The accident investigation found major shortcomings in the maintenance program of the aircraft, consequently the South African Civil Aviation Authority suspended the company's operating certificate in March 2010. On 9 September 2010, it was reported that the Thunder City fleet would no longer take paying passengers.

On 22 August 2011 three Lightnings, three Buccaneers and four Hunters were listed as "for sale by private treaty" with Go Industry. The closing date for bids was 27 April 2012. The first time Thunder City participated in an airshow since the 2009 crash was on 21 April 2012 at the AFB Overberg airshow.

A set of Lightning tyres were sold by Thunder City to the Bloodhound SSC Project in August 2012.

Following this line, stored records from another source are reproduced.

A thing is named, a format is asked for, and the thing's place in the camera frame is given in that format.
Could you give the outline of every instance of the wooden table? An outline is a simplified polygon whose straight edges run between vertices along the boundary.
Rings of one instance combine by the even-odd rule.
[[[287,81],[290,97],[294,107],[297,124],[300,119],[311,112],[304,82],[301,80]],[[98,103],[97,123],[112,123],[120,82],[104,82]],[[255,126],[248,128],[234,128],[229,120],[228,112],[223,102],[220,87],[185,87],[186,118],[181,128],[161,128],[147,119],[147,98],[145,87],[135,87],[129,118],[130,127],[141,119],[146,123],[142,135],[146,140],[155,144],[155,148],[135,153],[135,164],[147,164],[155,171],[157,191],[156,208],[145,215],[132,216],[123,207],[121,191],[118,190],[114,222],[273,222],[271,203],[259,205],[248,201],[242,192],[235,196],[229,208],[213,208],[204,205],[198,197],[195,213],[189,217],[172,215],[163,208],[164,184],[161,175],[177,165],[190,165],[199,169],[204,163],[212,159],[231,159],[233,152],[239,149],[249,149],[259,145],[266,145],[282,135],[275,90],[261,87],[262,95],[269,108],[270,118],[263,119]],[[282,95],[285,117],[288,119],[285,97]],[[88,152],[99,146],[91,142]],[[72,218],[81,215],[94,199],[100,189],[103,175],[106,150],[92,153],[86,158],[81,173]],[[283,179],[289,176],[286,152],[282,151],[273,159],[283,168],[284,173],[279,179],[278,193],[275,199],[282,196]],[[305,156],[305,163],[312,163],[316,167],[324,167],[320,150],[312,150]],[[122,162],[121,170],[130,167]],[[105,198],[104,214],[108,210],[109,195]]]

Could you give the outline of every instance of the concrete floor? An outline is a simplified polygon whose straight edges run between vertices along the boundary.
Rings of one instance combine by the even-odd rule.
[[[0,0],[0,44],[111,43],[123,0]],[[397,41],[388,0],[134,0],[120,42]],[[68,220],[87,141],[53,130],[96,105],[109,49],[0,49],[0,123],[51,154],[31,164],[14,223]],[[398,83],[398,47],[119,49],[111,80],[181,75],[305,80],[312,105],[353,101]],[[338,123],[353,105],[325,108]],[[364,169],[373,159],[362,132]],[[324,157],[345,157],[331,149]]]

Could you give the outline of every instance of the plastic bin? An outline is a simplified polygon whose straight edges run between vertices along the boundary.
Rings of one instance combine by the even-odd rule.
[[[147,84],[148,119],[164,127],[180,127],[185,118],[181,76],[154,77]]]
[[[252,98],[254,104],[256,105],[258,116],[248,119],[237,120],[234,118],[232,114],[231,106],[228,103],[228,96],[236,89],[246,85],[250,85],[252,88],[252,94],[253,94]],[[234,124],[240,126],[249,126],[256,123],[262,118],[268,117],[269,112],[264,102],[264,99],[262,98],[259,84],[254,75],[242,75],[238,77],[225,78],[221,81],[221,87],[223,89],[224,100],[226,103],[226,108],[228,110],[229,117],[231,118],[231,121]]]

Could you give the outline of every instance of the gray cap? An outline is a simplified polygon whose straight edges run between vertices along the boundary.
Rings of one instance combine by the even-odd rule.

==Death of Mike Beachy Head and sale of the remaining collection==

Mike Beachy Head, the owner of Thunder City, died suddenly of a heart attack at the age of 59 on 21st May 2017. The remaining aircraft collection was subsequently moved outdoors by the Landlord of the Thunder City Hangar in Cape Town.

At the end of 2021, Jay Smith, an ex oil entrepreneur with a passion for fast jets and head of South African aircraft maintenance company Hangar 51, bought the remains of the Thunder City collection from Mike Beachy Head's estate. Various aircraft from the collection have since been moved and are undergoing restoration.